Kenangan di Newcastle United
Meski meninggalkan Inggris, Shelvey menyimpan kenangan kuat terhadap Newcastle United, klub yang dibelanya selama tujuh tahun periode terpanjangnya di satu klub.
“Saya jatuh cinta kepada Newcastle. Sampai sekarang saya bilang, satu-satunya tempat yang ingin saya tinggali di Inggris adalah wilayah timur laut itu,” ujarnya. Ia mendorong pemain lain untuk tidak ragu jika ditawari bergabung ke Newcastle karena dukungan suporter yang luar biasa.
Rutinitas Baru dan Rencana Kepelatihan
Di Dubai, rutinitas Shelvey berubah: latihan pagi bersama Arabian Falcons dan melatih anak-anak muda pada malam hari. Ia juga tengah mengejar lisensi kepelatihan UEFA A.

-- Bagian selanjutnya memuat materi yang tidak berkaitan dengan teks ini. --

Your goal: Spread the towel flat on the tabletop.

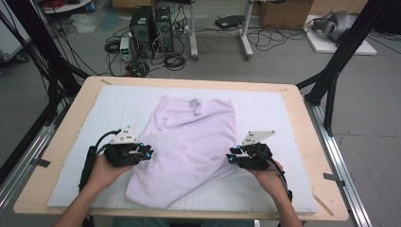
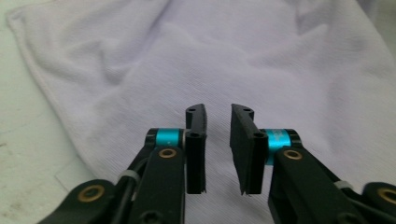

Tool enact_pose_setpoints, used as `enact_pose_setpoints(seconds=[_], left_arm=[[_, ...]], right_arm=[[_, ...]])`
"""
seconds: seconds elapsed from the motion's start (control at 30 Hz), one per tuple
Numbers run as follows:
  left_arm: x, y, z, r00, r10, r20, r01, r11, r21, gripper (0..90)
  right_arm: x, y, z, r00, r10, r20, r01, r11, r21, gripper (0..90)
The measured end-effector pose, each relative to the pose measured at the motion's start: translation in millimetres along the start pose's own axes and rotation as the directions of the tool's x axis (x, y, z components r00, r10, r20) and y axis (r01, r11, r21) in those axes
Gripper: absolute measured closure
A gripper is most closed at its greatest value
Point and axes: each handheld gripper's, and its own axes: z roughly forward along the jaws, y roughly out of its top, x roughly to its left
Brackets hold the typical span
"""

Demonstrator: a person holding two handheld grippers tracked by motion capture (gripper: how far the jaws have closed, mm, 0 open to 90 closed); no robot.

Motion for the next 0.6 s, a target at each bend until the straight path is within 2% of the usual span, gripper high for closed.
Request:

Shelvey menolak memanfaatkan koneksi lamanya di Newcastle untuk mendapat magang, ia ingin meraih peluang lewat kerja keras. “Tubuh saya tidak sekuat dulu,” akunya. “Setiap kali saya berlatih, saya berpikir: apakah ini sesi latihan terakhir saya? Kalau saya cedera parah sekarang, mungkin saya akan pensiun. Tapi selama masih kuat dan fit, saya akan terus bermain.”
Meski jauh dari gemerlap Liga Inggris, Shelvey tampak menemukan keseimbangan baru di Dubai: menikmati sepak bola tanpa tekanan berlebih dan memprioritaskan waktu bersama keluarga.